Another important comparison between the two watches is the lume. The intensity of the lume on the hands of each watch are an extremely similar vibrant green. The Divers Sixty-Five dial features a generous use of a beige lume color termed "light old radium". The lume makes up the entire reversed outline of the numbers at the quarter anchor hour markers of 12, 3, 6, and 9. In contrast, the Legend Diver uses the same color of Superluminova on the dial as it does on the hands, and the application of lume is extremely minimal.

Finally, the prices of the two pieces are similar. The 100-piece limited edition Divers Sixty-Five Topper Edition comes with a metal bracelet and rubber strap at the retail price of $2,199. The Longines Legend Diver Non-Date retailed for $2,300 when new, and now hovers around $2,000 on the pre-owned market. Click Here for more information about the Divers Sixty-Five Topper Edition.









_The lume signatures of the Divers Sixty-Five Topper Edition on the left (note the orange pip!), and the Longines Legend Diver (right)._


----------



## Keith Hauser (Feb 6, 2014)

Great comparison article! Thank you!


Sent from my iPhone using Tapatalk


----------



## robattopper (Apr 1, 2009)

Just wanted to add to this thread that there is now a review of this piece on ABTW Oris Divers Sixty-Five Topper Edition Watch Review | aBlogtoWatch


----------



## mike70sk (Dec 15, 2013)

thanks , its a shame that Longines has to make there lugs so damn long,


----------



## d-bass11 (Mar 6, 2015)

I agree that the Longines lugs are way too long! I am also a huge fan of Oris and this Topper version, however the Longines Legend Diver is such a good looking watch and one of my favorites from Longines.


----------



## BCDake (Mar 26, 2015)

Good article. I love that Divers 65. The thin case is so nice.

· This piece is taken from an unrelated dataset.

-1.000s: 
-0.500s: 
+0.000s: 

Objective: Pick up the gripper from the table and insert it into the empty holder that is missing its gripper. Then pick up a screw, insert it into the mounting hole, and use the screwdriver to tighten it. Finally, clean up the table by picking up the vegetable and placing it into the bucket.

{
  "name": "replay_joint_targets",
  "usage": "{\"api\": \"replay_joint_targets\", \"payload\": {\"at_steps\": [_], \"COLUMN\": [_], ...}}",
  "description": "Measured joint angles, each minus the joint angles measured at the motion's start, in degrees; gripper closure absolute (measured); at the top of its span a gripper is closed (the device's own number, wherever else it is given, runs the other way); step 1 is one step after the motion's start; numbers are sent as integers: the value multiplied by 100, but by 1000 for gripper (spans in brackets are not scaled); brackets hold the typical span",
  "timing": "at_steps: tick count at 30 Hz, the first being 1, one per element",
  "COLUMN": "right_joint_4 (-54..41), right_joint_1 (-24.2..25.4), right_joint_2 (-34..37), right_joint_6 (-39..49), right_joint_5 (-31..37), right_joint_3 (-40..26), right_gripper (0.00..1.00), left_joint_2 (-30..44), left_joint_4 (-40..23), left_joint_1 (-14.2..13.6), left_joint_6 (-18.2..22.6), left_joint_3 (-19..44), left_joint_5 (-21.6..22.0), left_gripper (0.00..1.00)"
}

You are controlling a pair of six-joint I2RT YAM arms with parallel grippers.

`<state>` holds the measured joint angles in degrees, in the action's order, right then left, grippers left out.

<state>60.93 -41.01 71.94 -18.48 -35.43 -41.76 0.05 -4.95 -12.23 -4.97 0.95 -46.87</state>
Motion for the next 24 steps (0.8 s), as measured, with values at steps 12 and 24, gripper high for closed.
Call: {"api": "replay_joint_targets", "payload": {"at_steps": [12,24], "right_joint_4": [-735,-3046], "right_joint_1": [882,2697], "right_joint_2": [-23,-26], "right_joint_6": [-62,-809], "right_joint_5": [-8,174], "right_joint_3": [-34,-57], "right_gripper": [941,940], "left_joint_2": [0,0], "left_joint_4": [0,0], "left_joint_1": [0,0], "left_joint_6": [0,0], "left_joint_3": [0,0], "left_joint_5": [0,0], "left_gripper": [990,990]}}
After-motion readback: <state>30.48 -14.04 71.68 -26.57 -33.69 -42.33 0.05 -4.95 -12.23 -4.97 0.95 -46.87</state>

Sent from my iPhone using Tapatalk


----------



## nothingtobe (May 9, 2016)

No-date topper version has a cleaner and well-balanced dial, though the "swiss made" lettering and date windows are so well incorporated in the regular version.


----------



## Topspin917 (Mar 17, 2012)

Thanks for taking the time to do a very informative comparison of two great watches.


----------



## rfortson (Feb 18, 2012)

Great comparison of two really nice watches. I wonder why someone would trade a no-date LLD. Anyhoo...

One nit I'll pick is the "shallow recreational dive" comment about the Oris. 100m is well more than any recreational dive and is reflected in the fact that 100m is the requirement for ISO certification. I get that 300 is more than 100, but in 99.9% of the cases, 100 is much more than anyone needs. If I find myself at 100m on a dive, I've got worse problems than my watch.


----------



## robattopper (Apr 1, 2009)

That's probably true. in James Stacey's Ablogtowatch review, he took the watch down about 50 feet. Because of the effect of Dynamic pressure in addition the static pressure the watch is built to withstand, I don't think the watch can make it all the way down to 100m. Still, you are right that "shallow recreational dive" undercuts it's capacity a little. Does anyone have any real life stories about how deep that they've taken their Diver 65 watch?



rfortson said:


> Great comparison of two really nice watches. I wonder why someone would trade a no-date LLD. Anyhoo...
> 
> One nit I'll pick is the "shallow recreational dive" comment about the Oris. 100m is well more than any recreational dive and is reflected in the fact that 100m is the requirement for ISO certification. I get that 300 is more than 100, but in 99.9% of the cases, 100 is much more than anyone needs. If I find myself at 100m on a dive, I've got worse problems than my watch.


----------



## dirtvictim (Mar 9, 2006)

You had me at no date. Had the LLND one of my fav. The oris is on my radar too.


----------



## WichitaViajero (Feb 22, 2013)

This was a pleasant read! thanks!


----------



## phubbard (Feb 8, 2009)

Thank you for a very informative post. And curse you for the same. Now I want one of your Oris!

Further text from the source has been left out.